This analysis examines these issues, with emphasis on how repeal of the maintenance-of-effort provision could affect children, working-poor parents, the elderly, and people with disabilities.

Background on the Maintenance of Effort Provisions

The Affordable Care Act includes two provisions that hold Medicaid and CHIP coverage steady until 2014, when the coverage expansions in the [2]

  • The Medicaid maintenance-of-effort provision requires a state to maintain its current Medicaid eligibility standards and application and renewal procedures for adults until the state has an operational health insurance exchange.  The provision also requires states to maintain their Medicaid eligibility standards and application and renewal procedures for children until October 1, 2019.  (There is one exception: states whose Medicaid programs cover adults who aren’t pregnant or disabled and have incomes above 133 percent of the poverty line can roll coverage back to that level after January 1, 2011, if the state certifies that it has a budget deficit. [3]  This exception reflects the fact that under the health reform law, states will be required, starting in 2014, to provide Medicaid coverage to non-elderly adults with incomes up to 133 percent of the poverty line but not above that.)
  • The CHIP maintenance-of-effort provision requires that states maintain their CHIP eligibility standards and application procedures until October 1, 2019.  This provision makes clear that states can limit enrollment in CHIP if their federal funds run short.  In addition, after September 30, 2015, a state can enroll children who meet the CHIP eligibility criteria in a qualified health plan operating in the state’s health insurance exchange if the plan has been certified by the Secretary of Health and Human Services as providing coverage comparable to that offered by the state’s CHIP program.

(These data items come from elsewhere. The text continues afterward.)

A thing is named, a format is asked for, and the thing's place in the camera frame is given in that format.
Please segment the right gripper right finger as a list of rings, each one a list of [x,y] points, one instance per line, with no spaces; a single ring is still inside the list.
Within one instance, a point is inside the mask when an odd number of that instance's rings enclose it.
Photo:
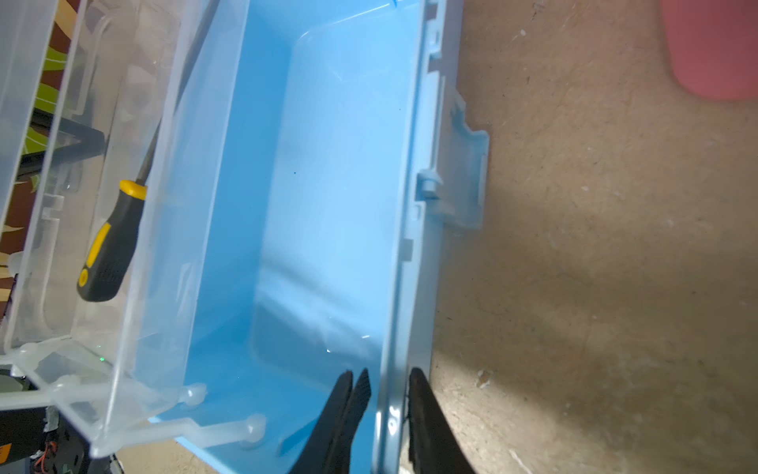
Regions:
[[[409,460],[415,473],[468,473],[475,470],[460,448],[424,372],[409,377]]]

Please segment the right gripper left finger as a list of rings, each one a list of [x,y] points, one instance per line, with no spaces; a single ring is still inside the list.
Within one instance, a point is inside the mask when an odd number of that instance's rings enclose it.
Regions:
[[[349,473],[351,446],[371,394],[368,369],[357,382],[352,371],[341,374],[290,473]]]

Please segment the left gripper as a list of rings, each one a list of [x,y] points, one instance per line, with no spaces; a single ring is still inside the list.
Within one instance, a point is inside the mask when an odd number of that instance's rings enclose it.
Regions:
[[[111,454],[92,458],[90,444],[53,407],[24,408],[1,413],[3,473],[122,473]]]

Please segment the blue toolbox clear lid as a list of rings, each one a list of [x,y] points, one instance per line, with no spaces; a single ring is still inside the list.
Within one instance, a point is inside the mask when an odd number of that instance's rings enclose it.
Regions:
[[[53,407],[92,458],[176,440],[220,473],[288,473],[339,376],[368,369],[349,473],[395,473],[443,229],[484,217],[464,5],[221,1],[124,284],[82,302],[199,2],[1,5],[1,413]]]

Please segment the pink toolbox clear lid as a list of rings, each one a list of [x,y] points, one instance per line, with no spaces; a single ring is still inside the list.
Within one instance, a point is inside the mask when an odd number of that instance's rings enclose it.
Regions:
[[[720,101],[757,97],[757,3],[661,2],[672,72],[689,92]]]

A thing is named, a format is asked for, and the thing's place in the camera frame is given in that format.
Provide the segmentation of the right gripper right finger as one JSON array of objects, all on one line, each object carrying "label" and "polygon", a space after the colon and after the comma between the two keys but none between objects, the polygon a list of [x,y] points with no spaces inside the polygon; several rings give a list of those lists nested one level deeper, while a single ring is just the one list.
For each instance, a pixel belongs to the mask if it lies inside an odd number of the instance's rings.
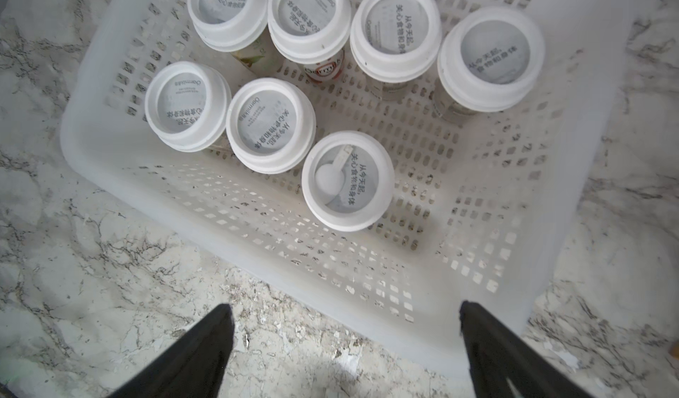
[{"label": "right gripper right finger", "polygon": [[588,397],[481,304],[464,301],[461,336],[477,397]]}]

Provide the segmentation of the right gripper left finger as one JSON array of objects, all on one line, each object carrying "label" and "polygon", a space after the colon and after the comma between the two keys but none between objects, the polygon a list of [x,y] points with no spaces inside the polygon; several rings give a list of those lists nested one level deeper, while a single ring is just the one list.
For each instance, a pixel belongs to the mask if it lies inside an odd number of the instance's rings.
[{"label": "right gripper left finger", "polygon": [[216,306],[113,397],[216,397],[233,352],[229,304]]}]

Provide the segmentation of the yogurt cup front row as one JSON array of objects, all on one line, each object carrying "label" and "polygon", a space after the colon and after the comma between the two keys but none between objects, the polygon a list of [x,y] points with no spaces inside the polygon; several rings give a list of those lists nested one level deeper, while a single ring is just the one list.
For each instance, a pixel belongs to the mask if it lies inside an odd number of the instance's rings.
[{"label": "yogurt cup front row", "polygon": [[394,196],[394,166],[385,147],[358,131],[321,139],[302,170],[302,192],[325,226],[355,232],[374,224]]},{"label": "yogurt cup front row", "polygon": [[219,71],[195,62],[160,70],[145,96],[145,112],[157,137],[179,152],[215,148],[225,138],[230,86]]},{"label": "yogurt cup front row", "polygon": [[226,115],[233,153],[264,175],[284,173],[307,156],[314,142],[316,112],[307,95],[287,81],[256,79],[235,94]]}]

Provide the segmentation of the yogurt cup row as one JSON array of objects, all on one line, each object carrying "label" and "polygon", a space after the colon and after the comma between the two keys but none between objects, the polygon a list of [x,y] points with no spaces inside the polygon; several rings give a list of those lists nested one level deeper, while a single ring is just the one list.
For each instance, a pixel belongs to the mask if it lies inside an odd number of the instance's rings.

Repealing the MOE Provisions Would Affect Children, Parents, Seniors, and People With Disabilities

Under current law, Medicaid beneficiaries fall into two categories: those whom federal law requires states to cover, who are known as “mandatory” beneficiaries; and those whom states elect to cover, under federal guidelines, a group referred to as “optional” beneficiaries.  If the MOE provision is repealed, states will be able to roll back coverage for their optional beneficiaries. [4]  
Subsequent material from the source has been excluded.